Les fumées des automobiles

Le Père Noël va-t-il m'apporter un masque à gaz ? C'est en tout cas ce que je lui ai demandé en priorité… L'autre jour, je passais sur la route du littoral à Grand-Baie et je croissais un groupe de touristes en goguette. Au même moment passe un autobus qui, dans une reprise foudroyante, lâcha une immense boule de fumée noire qui enveloppa totalement le petit groupe.

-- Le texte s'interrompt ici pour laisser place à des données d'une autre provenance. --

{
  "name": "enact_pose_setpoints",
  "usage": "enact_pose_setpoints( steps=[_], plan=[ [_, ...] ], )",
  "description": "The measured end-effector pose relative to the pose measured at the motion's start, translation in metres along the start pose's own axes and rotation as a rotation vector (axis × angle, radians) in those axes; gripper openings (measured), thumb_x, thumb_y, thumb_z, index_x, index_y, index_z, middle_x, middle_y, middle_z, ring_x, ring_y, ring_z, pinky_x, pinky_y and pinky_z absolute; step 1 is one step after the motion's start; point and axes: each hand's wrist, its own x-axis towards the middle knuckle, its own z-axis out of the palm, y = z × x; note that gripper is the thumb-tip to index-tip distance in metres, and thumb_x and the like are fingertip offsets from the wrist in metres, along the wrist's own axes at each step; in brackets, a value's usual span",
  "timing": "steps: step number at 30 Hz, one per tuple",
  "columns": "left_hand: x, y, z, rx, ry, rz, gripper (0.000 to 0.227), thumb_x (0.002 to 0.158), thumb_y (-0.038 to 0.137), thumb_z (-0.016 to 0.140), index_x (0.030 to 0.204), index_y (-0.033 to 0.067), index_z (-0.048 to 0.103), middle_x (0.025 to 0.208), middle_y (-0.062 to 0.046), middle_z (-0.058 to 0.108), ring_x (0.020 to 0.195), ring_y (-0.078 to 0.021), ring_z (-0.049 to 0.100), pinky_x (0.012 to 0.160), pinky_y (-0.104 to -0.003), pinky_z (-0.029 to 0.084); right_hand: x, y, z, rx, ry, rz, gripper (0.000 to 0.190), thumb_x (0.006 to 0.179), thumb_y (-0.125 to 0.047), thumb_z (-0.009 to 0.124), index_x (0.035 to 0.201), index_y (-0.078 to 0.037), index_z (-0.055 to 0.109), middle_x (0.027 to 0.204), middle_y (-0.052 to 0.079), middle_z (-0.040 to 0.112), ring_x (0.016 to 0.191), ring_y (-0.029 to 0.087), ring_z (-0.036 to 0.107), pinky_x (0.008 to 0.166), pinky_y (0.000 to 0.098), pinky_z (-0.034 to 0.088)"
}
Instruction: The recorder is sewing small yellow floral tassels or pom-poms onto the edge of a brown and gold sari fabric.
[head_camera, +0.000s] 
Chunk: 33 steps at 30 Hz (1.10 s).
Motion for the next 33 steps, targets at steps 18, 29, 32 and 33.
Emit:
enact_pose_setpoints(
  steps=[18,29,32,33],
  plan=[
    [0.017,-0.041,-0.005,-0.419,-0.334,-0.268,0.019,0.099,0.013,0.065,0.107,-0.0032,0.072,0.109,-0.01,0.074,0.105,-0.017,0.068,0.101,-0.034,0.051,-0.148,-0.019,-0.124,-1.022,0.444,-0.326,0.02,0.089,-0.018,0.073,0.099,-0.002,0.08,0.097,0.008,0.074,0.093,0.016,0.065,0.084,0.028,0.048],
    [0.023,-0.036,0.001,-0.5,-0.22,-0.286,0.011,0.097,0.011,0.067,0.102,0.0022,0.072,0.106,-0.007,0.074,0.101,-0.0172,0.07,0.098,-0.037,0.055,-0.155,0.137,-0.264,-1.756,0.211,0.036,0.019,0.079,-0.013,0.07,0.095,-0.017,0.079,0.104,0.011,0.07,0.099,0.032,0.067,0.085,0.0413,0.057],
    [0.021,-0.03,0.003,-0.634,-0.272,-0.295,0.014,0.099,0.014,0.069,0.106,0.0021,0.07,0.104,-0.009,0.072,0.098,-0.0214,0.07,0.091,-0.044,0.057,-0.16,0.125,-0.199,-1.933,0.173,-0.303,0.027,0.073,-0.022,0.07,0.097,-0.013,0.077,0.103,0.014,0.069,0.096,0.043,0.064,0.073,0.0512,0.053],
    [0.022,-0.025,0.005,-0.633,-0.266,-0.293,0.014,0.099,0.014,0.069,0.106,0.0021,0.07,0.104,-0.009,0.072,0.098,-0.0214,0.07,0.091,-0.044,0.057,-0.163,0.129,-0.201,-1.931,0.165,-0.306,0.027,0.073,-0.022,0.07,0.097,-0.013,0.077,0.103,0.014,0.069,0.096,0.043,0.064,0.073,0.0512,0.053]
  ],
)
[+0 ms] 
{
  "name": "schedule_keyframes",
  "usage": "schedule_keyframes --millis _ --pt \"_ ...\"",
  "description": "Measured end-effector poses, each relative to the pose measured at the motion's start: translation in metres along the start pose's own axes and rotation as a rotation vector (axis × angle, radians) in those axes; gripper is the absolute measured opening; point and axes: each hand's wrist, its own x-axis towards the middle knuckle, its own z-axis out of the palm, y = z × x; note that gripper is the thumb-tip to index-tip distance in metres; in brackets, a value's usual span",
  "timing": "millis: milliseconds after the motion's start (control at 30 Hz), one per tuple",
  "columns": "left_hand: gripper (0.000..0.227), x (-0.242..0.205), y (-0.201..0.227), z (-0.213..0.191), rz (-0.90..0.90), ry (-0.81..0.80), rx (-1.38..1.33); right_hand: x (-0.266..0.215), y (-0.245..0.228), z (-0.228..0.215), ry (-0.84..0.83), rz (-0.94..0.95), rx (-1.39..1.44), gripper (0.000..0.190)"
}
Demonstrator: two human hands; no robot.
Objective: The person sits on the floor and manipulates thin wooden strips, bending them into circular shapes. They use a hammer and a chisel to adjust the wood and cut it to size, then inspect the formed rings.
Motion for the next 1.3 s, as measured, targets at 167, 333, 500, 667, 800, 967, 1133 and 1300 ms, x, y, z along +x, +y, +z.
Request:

J'entendis alors une petite voix demander : "Papa, elle est où la mer ?"… Plus ça change, plus ça empire dans ce domaine. Tous les véhicules diesel sont devenus de formidables engins pollueurs. Voitures, 4 x 4, bus et camions sont aujourd'hui dans le même panier. Ben Laden pourrait se cacher à jamais au sommet des montagnes de Tora Bora si il pouvait disposer de tels puissants rideaux de fumée ! Là encore, la coupable indifférence des propriétaires individuels et des compagnies d'autobus donne la mesure du "je m'en foutisme" ambiant.

La pollution industrielle

On l'a vue récemment. Les petits malins polluent joyeusement tant qu'ils ne sont pas découverts. Lorsqu'ils le sont, ils prétendent alors que leur système d'épuration vient de tomber en panne. Ben tiens ! Et que la pollution occasionnée ne date que de quelques jours. Dans beaucoup de cas, on constate que ces systèmes sont des trompe-l'oeil seulement capables de jeter de la poudre aux yeux des autorités et de donner un certificat de bonne moralité écologique. Pendant très longtemps hélas, nous avons fermé les yeux sur ce type de pollution en tombant dans le panneau de ceux qui déclaraient que la situation financière de certaines usines ne leur permettait pas d'installer les systèmes adéquats ou brandissait alors le spectre de la fermeture de l'usine et du chômage. Rivières et lagons continuent d'être la proie d'eaux usées qui vont bientôt y faire mourir toute vie si on n'y prend garde.

Le plastique

Arrêtons-nous un instant sur la pire forme de pollution visuelle. Promenez-vous dans un lagon auprès d'une plage publique un dimanche après-midi. Vous y verrez parfois autant de bouteilles et de sacs en plastique que de coraux sur la plage. Ajoutez à ça les horribles et non moins sinistres conteneurs de fast-food et vous aurez complété le tableau plus noir que noir de la situation de l'environnement à Maurice. Le Tigre est sale et il pue…

I had a dream !

L'autre soir, allongé dans l'herbe, je regardais les étoiles en me demandant si les extraterrestres savaient que l'Ile Maurice était aussi sale ? Je m'endormis ainsi et rêvais d'une île où tout ne serait qu'harmonie et beauté, où tous les véhicules fumigènes seraient mis à la casse, où la bonne vieille tante de bazar aurait remplacé l'infâme sac en plastique, où les petits poissons ne nageraient plus en se bouchant le nez, où les lièvres ne tomberaient plus nez à nez avec des tas d'ordures dans la forêt, où on ne jetterait plus sa boîte de cigarettes par la fenêtre de sa voiture, où on ne considerait plus la terre comme une poubelle et l'océan comme son annexe. Et où l'on pendrait tout simplement haut et court tous les pollueurs capturés.